I think you only have a chance to increase check_interval and snmp_timeouts to reduce your false alarms. Because if you have a 60s check_interval and you have to wait 70s for response it the next check is scheduled.
Do all your switches have this problems or only larger ones?

Hmm, sometimes you don’t have the choice… I have these SNMP problems with management boards of not-so-cheap servers too. For a long time, I tried to tweak time values, bulk mode, different SNMP protocol versions – nothing really helped. Finally, I have set the check count so the first failure will not cause notifications – it will switch to OK with 99% certainty on next invocation.

Regards,
sultansofswing.

My SNMP check interval is 5 minutes and timeout is 120s.
It’s very strange because I have problems on all switches, (smallers like HP-1810-8G and larger switches like HPE Office Connect 1950 12 XGT 4SFP+ or stacks HPE Office Connect 1950 48 ports)

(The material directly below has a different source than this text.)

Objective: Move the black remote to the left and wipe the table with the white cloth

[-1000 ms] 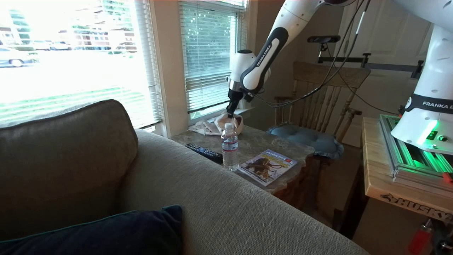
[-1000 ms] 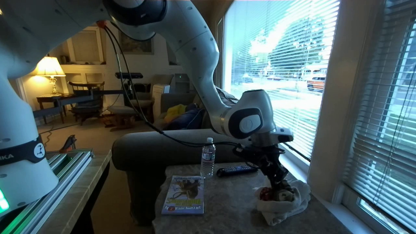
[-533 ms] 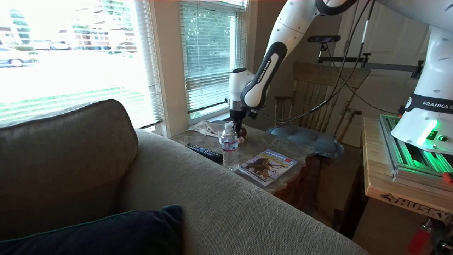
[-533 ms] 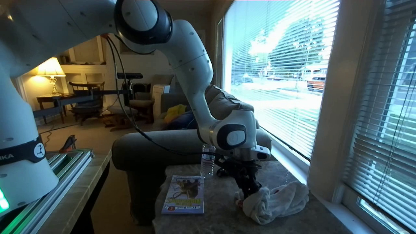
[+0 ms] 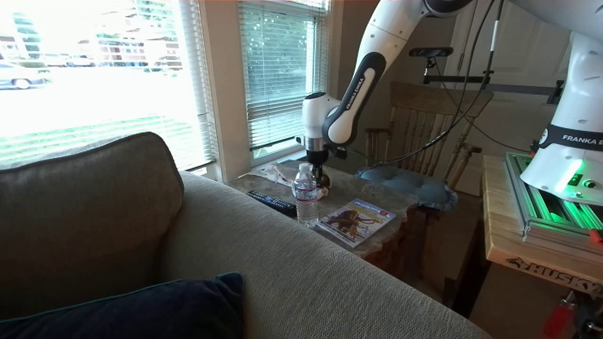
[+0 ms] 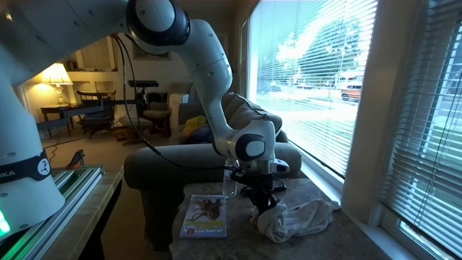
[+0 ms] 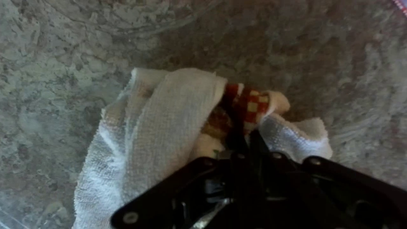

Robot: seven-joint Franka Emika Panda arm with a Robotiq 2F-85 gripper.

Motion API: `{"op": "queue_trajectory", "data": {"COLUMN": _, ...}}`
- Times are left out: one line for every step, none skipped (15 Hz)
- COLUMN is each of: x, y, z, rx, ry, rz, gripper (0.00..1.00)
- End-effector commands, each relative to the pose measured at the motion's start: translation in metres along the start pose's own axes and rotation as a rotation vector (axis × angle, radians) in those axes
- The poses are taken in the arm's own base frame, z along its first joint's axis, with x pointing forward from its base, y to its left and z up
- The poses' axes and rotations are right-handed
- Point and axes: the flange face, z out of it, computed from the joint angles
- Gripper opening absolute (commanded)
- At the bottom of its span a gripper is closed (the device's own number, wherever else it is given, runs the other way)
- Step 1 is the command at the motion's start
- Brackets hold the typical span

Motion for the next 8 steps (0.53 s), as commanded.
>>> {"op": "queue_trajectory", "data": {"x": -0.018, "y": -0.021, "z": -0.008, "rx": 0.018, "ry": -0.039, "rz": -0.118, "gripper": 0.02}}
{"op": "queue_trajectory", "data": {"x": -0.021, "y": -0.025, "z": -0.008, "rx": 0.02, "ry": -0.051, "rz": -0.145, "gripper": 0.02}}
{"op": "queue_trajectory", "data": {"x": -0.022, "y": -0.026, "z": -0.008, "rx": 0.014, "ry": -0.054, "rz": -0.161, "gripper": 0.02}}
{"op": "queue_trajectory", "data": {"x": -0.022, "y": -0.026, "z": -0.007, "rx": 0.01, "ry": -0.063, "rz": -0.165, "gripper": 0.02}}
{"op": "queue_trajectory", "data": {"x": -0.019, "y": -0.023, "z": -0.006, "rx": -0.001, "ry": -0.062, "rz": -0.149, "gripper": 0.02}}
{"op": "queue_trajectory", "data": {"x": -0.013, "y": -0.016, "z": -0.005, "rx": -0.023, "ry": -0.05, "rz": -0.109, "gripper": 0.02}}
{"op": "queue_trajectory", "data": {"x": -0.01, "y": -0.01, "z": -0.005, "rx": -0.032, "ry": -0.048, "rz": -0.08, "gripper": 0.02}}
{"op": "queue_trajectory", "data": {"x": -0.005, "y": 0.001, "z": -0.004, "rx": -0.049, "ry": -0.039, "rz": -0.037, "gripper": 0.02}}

I’ll try to increase check interval…

If it also happens on small devices then it looks more like a general problem.
You can only inspect the response of your devices on the command line with a call like “cmk --debug -vv hostname”.
If you see that all devices are slow at the interface table then you have a general problem with all the devices. If you have other brands available to compare you will see very different behavior.

Maybe it is also a good idea to test some of the device with a pure snmpwalk, to see if this gives you some new/more details on your problem or what makes it so slow.